The rice harvest in northwestern Haiti is likely to suffer over widespread fear among farmers about cholera contamination, the UN’s Food and Agriculture Organization announced this week.
Haiti’s cholera outbreak, which has sickened almost 150,000 and killed almost 3,000, was magnified by the November floods caused
by hurricane Tomas, which damaged up to 200,000 acres of crops, causing the disease to spread via water and cause a sanitary crisis for over 50,000 rural families.
“Many farmers are avoiding the harvest, fearing that the water in the rivers and canals that irrigate their paddies and other fields might be infected,” said FAO Wednesday. “There are also reports of consumers being unwilling to purchase produce from regions directly affected by the cholera outbreak which will further impact agricultural commerce in the area. An FAO assessment team recently noted that some of the deaths in rural areas are not recorded by the authorities and many cases probably result from farming families not having access to the right information.”
FAO is working with Haitian public health and agriculture authorities and the relevant UN agencies to provide farmers with information on precautions to take while working in the fields.
Etienne Peterschmitt, Senior Emergency and Rehabilitation Coordinator for FAO in Haiti, said it is extremely important that disease transmission mitigation measures specifically target farm communities, especially farm workers.
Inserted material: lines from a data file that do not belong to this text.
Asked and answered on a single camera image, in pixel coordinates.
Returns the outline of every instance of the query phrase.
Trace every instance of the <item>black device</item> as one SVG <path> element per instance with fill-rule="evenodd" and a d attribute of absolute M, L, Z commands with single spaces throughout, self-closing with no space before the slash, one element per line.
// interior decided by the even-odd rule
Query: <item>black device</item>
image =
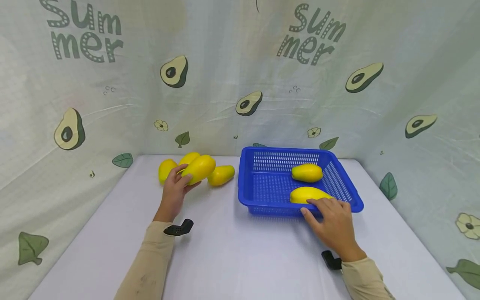
<path fill-rule="evenodd" d="M 185 219 L 183 220 L 183 223 L 180 226 L 178 225 L 168 226 L 167 228 L 165 228 L 163 233 L 168 235 L 173 235 L 175 237 L 179 237 L 181 235 L 189 233 L 192 227 L 193 227 L 193 221 L 190 219 Z"/>
<path fill-rule="evenodd" d="M 323 251 L 322 258 L 324 259 L 325 264 L 330 270 L 342 269 L 342 260 L 340 259 L 340 257 L 334 258 L 330 250 Z"/>

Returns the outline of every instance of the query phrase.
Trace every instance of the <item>avocado half illustration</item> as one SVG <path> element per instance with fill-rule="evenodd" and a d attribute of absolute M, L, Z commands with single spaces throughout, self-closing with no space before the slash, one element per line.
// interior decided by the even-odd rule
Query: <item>avocado half illustration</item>
<path fill-rule="evenodd" d="M 63 114 L 53 139 L 58 147 L 63 150 L 73 150 L 85 141 L 85 130 L 82 125 L 82 117 L 74 108 L 69 108 Z"/>
<path fill-rule="evenodd" d="M 380 75 L 384 69 L 381 62 L 373 63 L 365 68 L 361 68 L 353 72 L 347 80 L 345 89 L 350 93 L 358 93 L 363 91 L 372 81 Z"/>
<path fill-rule="evenodd" d="M 187 58 L 184 55 L 177 56 L 162 66 L 160 69 L 160 77 L 166 85 L 179 88 L 182 87 L 187 80 L 187 71 Z"/>
<path fill-rule="evenodd" d="M 237 102 L 235 110 L 241 116 L 251 116 L 262 101 L 263 94 L 261 91 L 256 91 L 243 97 Z"/>
<path fill-rule="evenodd" d="M 410 119 L 405 127 L 405 137 L 411 139 L 429 129 L 437 121 L 437 115 L 418 115 Z"/>

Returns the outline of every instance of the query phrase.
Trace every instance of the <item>basket rim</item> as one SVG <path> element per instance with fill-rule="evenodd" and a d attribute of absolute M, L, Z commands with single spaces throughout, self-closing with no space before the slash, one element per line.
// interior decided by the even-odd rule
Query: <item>basket rim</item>
<path fill-rule="evenodd" d="M 355 198 L 355 205 L 351 205 L 351 211 L 352 213 L 359 213 L 364 209 L 364 203 L 363 200 L 360 198 L 357 189 L 355 188 L 355 185 L 353 184 L 352 180 L 350 179 L 350 176 L 348 176 L 347 172 L 343 168 L 343 165 L 340 163 L 338 158 L 333 154 L 332 152 L 328 150 L 321 150 L 321 149 L 309 149 L 309 148 L 279 148 L 279 147 L 252 147 L 248 146 L 242 149 L 241 156 L 240 156 L 240 165 L 239 165 L 239 176 L 238 176 L 238 183 L 237 187 L 239 188 L 238 190 L 238 199 L 240 203 L 243 205 L 251 208 L 286 208 L 286 209 L 298 209 L 300 210 L 302 207 L 306 207 L 309 210 L 312 211 L 318 211 L 318 208 L 315 205 L 312 204 L 297 204 L 297 203 L 279 203 L 279 202 L 271 202 L 271 201 L 265 201 L 259 203 L 258 201 L 252 201 L 252 200 L 246 200 L 243 194 L 243 185 L 244 185 L 244 166 L 245 166 L 245 159 L 246 159 L 246 153 L 247 151 L 251 150 L 259 150 L 259 149 L 268 149 L 268 151 L 282 151 L 282 152 L 291 152 L 291 153 L 311 153 L 311 154 L 317 154 L 317 153 L 324 153 L 329 155 L 332 158 L 332 162 L 336 167 L 337 172 L 339 172 L 340 177 L 344 179 L 344 184 L 348 186 L 349 193 L 351 194 L 352 198 Z"/>

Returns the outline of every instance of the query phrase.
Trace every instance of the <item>fabric backdrop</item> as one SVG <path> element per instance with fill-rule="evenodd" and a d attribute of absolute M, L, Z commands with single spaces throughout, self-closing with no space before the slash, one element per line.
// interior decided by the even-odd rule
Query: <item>fabric backdrop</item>
<path fill-rule="evenodd" d="M 1 298 L 28 298 L 138 154 L 256 145 L 360 161 L 478 299 L 478 28 L 475 0 L 4 1 Z"/>

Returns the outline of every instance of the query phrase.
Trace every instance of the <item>finger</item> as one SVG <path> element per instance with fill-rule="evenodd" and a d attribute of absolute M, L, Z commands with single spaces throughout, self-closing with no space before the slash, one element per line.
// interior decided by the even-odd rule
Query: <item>finger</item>
<path fill-rule="evenodd" d="M 185 169 L 187 166 L 188 166 L 187 164 L 183 164 L 183 165 L 176 166 L 175 168 L 170 170 L 170 173 L 167 176 L 167 180 L 174 180 L 177 173 Z"/>
<path fill-rule="evenodd" d="M 339 204 L 336 203 L 335 198 L 323 198 L 323 200 L 325 202 L 325 205 L 328 206 L 328 208 L 330 208 L 332 212 L 338 212 L 340 210 L 341 207 Z"/>
<path fill-rule="evenodd" d="M 339 200 L 335 199 L 335 198 L 330 198 L 328 199 L 328 201 L 330 201 L 330 203 L 332 204 L 332 208 L 336 211 L 336 212 L 340 212 L 340 211 L 343 211 L 343 208 L 342 206 L 340 205 L 340 202 Z"/>
<path fill-rule="evenodd" d="M 184 191 L 185 193 L 188 193 L 190 192 L 194 187 L 197 187 L 200 185 L 200 183 L 202 183 L 201 181 L 197 182 L 196 184 L 193 184 L 193 185 L 187 185 L 185 188 L 184 188 Z"/>
<path fill-rule="evenodd" d="M 180 180 L 175 183 L 175 186 L 178 186 L 179 188 L 184 188 L 185 186 L 187 186 L 187 183 L 192 180 L 193 178 L 193 175 L 192 174 L 187 174 L 185 176 L 182 176 L 182 178 L 180 178 Z"/>
<path fill-rule="evenodd" d="M 332 210 L 325 204 L 325 198 L 314 200 L 314 199 L 309 199 L 307 200 L 308 203 L 315 205 L 320 213 L 325 217 L 326 215 L 329 215 L 332 213 Z"/>
<path fill-rule="evenodd" d="M 338 204 L 343 208 L 343 210 L 347 213 L 352 213 L 352 208 L 350 206 L 350 203 L 338 200 Z"/>
<path fill-rule="evenodd" d="M 306 208 L 306 207 L 302 207 L 300 209 L 301 211 L 301 214 L 303 215 L 303 217 L 305 218 L 305 221 L 307 221 L 308 225 L 310 225 L 310 227 L 314 230 L 314 231 L 318 231 L 318 230 L 321 230 L 321 224 L 318 223 L 317 219 L 315 219 L 315 217 L 312 215 L 312 213 Z"/>
A recent FAO report found that radio stations used by emergency agencies to transmit public health messages don’t reach some remote, rural areas.
“More sensitization designed to target rural low-income communities needs to be done in person through hands-on training and outreach,” according to FAO. “Without a timely response to the damage caused by floods and cholera to Haitian agriculture, food security could plunge, worsening the effects of last January’s earthquake on the poor rural population.”